Start of Entries shown

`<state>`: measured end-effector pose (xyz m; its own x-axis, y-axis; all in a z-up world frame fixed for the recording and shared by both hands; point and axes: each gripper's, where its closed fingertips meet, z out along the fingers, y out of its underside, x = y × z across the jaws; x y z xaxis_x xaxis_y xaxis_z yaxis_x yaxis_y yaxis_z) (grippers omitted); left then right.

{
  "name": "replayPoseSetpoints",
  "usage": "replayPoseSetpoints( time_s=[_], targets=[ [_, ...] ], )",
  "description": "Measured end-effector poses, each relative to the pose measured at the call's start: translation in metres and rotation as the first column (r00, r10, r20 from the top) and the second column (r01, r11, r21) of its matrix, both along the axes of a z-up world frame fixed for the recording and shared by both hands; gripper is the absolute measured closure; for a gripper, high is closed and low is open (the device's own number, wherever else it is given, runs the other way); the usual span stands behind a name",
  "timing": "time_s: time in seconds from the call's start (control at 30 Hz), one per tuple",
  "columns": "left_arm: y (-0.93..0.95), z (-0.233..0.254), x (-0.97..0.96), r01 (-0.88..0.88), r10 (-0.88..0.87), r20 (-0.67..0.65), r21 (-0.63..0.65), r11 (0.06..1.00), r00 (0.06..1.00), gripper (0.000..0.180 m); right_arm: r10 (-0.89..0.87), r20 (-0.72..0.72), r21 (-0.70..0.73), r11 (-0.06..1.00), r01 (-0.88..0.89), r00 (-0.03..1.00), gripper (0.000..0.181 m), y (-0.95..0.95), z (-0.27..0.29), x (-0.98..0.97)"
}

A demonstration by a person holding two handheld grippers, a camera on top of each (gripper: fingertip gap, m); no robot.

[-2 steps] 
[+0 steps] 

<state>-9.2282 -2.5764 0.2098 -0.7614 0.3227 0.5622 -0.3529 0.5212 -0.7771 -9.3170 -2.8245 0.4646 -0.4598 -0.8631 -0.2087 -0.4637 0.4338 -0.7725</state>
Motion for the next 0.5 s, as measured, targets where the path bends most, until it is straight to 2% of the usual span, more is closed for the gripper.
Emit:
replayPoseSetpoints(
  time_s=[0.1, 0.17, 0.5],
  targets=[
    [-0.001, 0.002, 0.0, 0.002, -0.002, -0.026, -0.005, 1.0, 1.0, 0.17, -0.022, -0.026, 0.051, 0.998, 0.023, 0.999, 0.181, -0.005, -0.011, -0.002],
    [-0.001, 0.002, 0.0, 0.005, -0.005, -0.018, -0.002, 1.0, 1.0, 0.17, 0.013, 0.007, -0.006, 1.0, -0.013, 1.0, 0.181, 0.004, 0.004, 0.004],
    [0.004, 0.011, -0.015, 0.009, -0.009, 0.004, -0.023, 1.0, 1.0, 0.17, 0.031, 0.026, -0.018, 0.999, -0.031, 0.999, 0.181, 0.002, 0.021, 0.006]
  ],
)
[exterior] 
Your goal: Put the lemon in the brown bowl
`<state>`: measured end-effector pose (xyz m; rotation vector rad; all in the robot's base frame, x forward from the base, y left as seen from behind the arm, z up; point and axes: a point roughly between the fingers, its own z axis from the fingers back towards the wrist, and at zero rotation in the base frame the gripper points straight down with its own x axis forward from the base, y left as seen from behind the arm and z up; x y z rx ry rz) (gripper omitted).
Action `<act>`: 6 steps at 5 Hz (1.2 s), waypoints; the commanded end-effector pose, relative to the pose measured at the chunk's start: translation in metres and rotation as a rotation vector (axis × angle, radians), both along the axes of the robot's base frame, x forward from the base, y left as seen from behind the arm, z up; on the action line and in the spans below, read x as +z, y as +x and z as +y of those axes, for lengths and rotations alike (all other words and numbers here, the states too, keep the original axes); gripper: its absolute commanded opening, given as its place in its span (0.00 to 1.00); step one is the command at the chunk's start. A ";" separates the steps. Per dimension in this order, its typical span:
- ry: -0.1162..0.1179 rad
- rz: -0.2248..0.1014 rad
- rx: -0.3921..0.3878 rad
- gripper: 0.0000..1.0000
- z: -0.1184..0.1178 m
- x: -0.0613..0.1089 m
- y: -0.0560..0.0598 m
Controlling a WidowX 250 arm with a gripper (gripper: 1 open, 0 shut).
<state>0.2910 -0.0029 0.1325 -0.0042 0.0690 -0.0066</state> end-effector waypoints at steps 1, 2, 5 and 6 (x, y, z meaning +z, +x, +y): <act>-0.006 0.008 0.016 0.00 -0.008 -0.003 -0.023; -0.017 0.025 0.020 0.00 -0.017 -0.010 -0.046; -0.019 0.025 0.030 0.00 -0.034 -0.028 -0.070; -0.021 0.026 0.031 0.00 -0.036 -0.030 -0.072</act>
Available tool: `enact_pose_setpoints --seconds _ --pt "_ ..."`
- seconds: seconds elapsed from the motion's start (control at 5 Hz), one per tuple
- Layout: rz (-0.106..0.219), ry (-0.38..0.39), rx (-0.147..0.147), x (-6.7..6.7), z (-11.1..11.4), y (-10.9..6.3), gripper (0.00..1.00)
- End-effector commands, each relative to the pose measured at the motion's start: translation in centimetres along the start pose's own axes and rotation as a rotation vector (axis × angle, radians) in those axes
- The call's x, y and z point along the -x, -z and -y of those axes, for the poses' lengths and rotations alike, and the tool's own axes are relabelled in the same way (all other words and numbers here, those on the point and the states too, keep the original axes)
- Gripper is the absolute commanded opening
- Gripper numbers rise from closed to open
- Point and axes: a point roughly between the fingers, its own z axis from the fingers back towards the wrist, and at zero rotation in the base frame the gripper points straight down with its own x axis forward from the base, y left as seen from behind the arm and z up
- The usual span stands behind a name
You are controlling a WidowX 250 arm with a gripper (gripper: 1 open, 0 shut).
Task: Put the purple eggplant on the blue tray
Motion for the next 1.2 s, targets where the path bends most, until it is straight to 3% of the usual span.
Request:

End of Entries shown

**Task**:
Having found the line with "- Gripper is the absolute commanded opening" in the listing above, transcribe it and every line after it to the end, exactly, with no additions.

**Written response**:
- Gripper is the absolute commanded opening
- Gripper numbers rise from closed to open
- Point and axes: a point roughly between the fingers, its own z axis from the fingers back towards the wrist, and at zero rotation in the base frame the gripper points straight down with its own x axis forward from the base, y left as seen from behind the arm and z up
- The usual span stands behind a name
You are controlling a WidowX 250 arm with a gripper (gripper: 1 open, 0 shut).
Task: Put the purple eggplant on the blue tray
Motion for the next 1.2 s, targets where the path bends most, until it is straight to 3% of the usual span.
Request:

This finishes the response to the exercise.